The firefighters turned to see a hunting party of five feechies who had materialized from the forest. “Tombro!” Hyko shouted joyously to the strange feechie who had spoken. Tombro squinted, unable to recognize Hyko for the coating of soot and ash. “It’s me, Hyko Vinesturgeon.”

Tombro nodded his head slowly. “Yeah, I reckon you’re Hyko. But with that black face, you look more like a old hog bear.” He turned to the other two soot-blackened feechies. “Then you must be Orlo and Pobo?” He looked quizzically at Aidan, who was still running furiously up and down the line of the backfire and stomping at flames. Aidan was so thoroughly blackened that the newcomers didn’t even notice he was a civilizer.

“That’s Pantherbane,” explained Orlo. “The civilizer.”

The new feechies gaped in wonder. “ The Pantherbane?” asked one of them.

“That’s right,” said Pobo. “Sure as you’re standing there.”

The hunters waved shyly at Aidan, who waved back, though he didn’t stop his frantic dance to do so. “We need help,” he announced. “A lot of help. We’re making a backfire.” He looked at the approaching wall of flame. It was only fifty strides away.

“Sure, sure,” nodded Tombro eagerly, and his four companions nodded with him. None of them understood what Aidan was talking about, but they were honored to help the famous Pantherbane any way they could. Pobo fetched firebrands for them. Aidan pointed to the wildcat hide that one of the new feechies wore for a cape. “Can you use that for a fire beater?” he asked.
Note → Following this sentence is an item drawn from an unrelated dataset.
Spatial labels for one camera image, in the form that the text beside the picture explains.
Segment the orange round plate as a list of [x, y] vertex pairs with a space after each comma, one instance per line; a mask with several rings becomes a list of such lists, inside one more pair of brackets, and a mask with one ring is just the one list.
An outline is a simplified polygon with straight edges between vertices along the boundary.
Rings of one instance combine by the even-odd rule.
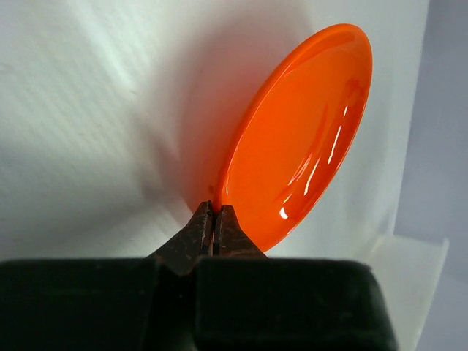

The feechie hesitated a moment. The cape was his most prized possession. Tombro had little patience with such foolishness. “Jerdo, give me that cat hide,” he grumbled, unhooking the claw catch from around Jerdo’s neck. “If Pantherbane needs help, we gonna help him.”

The extra hands were a huge help to the firefighters who needed all the help they could get. The wind had picked up, and the wildfire was coming faster. Seven feechies were lighting fires now, and Aidan and Tombro worked frantically up and down the line, beating and stomping out fires that sprouted up ever more quickly.

When the leading edge of the wildfire was a mere ten strides from them, Aidan called a retreat. He wasn’t sure what would happen when the two fires collided, and he didn’t want anyone to get hurt.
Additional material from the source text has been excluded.